# Task directions
Every line from the one with "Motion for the" to the final line of the listing below should be repeated exactly, and only those.

# Source data
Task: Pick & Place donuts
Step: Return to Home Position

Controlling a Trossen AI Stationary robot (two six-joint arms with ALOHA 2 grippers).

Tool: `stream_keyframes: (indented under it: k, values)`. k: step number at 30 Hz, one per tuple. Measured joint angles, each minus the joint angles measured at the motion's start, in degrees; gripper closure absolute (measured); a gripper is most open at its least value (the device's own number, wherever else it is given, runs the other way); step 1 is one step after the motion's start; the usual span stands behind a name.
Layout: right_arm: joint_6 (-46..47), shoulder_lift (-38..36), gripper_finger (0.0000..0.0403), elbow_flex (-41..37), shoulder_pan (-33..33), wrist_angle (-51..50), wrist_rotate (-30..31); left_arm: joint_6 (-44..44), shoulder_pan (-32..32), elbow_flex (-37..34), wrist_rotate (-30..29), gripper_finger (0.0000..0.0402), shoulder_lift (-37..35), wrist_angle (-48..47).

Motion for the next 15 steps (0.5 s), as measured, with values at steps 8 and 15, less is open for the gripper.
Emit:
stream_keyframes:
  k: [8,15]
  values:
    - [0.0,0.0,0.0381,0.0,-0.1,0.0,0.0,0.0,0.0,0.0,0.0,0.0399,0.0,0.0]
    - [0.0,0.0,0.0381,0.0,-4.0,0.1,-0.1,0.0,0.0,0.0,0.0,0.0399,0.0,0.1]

# Response
Motion for the next 15 steps (0.5 s), as measured, with values at steps 8 and 15, less is open for the gripper.
Emit:
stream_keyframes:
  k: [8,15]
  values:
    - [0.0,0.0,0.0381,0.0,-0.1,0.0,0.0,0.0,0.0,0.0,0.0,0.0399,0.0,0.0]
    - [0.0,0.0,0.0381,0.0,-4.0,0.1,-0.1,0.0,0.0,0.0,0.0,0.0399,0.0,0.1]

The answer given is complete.